Cofact tested ChatGPT using similar prompts along with two still images from Surawich’s post as baseline data. The result was that ChatGPT concluded the water levels “were not the same,” and that the first image “appears to be framed or angled to make the water seem deeper than it actually is.”
However, when additional information was provided—stating that the water level in the image did in fact reach the woman’s neck—ChatGPT then explained that “the previous answer was not wrong, but rather a limitation of assessment based on two still images from different angles.”
Examples showing how AI responses change depending on user prompts and opinions.
This illustrates that AI operates according to the user’s current prompt, as well as references from prior prompts or conversation history. Moreover, AI often avoids admitting “I don’t know” and instead generates potentially incorrect answers to satisfy users. This limitation may stem from how AI models are trained.
Even if AI initially provides a correct response, repeated questioning—such as asking whether the answer is truly correct—may cause the AI to change its answer back and forth depending on how the question is framed. This demonstrates that AI does not always provide factual truth, but may instead produce misleading information that reinforces user bias, especially when prompts contain clear assumptions or preconceived beliefs.

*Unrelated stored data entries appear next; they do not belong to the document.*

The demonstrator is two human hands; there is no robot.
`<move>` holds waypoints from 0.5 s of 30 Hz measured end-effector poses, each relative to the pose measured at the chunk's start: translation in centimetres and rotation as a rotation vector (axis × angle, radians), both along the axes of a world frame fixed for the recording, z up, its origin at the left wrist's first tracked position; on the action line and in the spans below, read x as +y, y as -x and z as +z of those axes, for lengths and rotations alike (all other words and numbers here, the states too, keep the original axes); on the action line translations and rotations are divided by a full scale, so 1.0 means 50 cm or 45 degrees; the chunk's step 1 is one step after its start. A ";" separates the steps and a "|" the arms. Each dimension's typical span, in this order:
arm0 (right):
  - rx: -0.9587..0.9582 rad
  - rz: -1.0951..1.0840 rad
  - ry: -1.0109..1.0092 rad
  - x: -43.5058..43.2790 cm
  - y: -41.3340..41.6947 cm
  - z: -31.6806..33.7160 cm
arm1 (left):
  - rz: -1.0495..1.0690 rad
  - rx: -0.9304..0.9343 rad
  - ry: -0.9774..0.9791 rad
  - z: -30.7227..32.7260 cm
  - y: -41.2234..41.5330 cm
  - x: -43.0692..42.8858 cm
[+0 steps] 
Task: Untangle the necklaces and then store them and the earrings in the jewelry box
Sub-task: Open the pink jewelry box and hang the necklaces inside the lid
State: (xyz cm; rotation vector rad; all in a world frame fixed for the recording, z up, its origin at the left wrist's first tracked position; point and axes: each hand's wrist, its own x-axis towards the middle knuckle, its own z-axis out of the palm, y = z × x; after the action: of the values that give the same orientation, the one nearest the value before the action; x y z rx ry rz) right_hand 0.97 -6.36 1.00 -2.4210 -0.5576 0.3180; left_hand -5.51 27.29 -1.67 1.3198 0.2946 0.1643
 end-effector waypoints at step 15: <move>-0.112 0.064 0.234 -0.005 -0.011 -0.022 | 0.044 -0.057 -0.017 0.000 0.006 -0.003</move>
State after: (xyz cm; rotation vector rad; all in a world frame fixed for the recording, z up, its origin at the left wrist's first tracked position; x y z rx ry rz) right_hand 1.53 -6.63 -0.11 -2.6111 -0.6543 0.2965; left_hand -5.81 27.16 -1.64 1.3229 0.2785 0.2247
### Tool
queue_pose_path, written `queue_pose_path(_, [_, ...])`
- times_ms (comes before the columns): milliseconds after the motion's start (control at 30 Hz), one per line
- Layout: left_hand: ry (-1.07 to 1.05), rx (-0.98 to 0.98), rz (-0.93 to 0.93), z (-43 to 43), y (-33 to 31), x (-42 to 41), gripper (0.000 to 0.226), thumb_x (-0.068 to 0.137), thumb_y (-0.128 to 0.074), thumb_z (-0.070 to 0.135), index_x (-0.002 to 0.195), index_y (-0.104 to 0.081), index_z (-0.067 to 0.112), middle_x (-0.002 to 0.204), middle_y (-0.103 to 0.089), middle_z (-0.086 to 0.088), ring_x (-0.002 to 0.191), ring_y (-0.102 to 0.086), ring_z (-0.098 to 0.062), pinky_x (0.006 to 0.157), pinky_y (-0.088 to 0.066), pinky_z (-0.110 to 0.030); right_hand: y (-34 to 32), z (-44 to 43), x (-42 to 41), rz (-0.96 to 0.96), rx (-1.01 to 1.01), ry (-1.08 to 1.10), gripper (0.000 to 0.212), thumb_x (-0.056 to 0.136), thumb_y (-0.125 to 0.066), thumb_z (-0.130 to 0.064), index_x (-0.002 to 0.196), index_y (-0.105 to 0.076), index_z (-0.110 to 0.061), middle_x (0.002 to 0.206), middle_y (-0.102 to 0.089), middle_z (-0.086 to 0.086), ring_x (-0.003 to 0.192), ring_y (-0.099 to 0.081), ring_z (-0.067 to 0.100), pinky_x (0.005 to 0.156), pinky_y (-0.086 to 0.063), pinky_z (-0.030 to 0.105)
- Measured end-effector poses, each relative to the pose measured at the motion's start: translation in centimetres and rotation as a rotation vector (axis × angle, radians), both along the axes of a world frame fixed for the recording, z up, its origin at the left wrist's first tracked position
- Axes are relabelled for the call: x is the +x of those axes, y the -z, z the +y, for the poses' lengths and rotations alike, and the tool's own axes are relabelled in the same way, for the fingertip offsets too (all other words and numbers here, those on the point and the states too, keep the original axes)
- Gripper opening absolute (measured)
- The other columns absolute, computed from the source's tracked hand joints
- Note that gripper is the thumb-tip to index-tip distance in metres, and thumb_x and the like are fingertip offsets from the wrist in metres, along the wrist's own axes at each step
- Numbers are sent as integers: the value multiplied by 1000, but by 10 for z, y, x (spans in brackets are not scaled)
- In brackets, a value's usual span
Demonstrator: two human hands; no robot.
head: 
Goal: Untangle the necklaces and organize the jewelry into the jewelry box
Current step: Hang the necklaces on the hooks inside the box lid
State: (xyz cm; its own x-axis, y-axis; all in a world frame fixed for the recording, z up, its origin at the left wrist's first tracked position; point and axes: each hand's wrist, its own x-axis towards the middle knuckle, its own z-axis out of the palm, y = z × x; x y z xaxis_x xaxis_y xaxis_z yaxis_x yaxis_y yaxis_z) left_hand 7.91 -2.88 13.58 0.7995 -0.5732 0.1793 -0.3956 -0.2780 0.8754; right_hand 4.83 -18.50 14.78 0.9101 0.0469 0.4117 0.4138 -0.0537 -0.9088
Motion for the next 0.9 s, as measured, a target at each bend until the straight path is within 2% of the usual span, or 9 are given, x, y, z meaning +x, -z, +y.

3. Difficulty in verifying the accuracy of AI-generated information
AI can assist in searching, summarizing information, or performing tasks quickly. However, it currently has too many limitations to be relied upon as a primary source or a single definitive conclusion—particularly for fact-checking, where errors remain common.
It is therefore essential that users possess sufficient knowledge and critical thinking skills to verify whether AI-generated information or conclusions are truly accurate before using or sharing them. Otherwise, misinformation or misunderstandings may be spread widely, whether intentionally or unintentionally.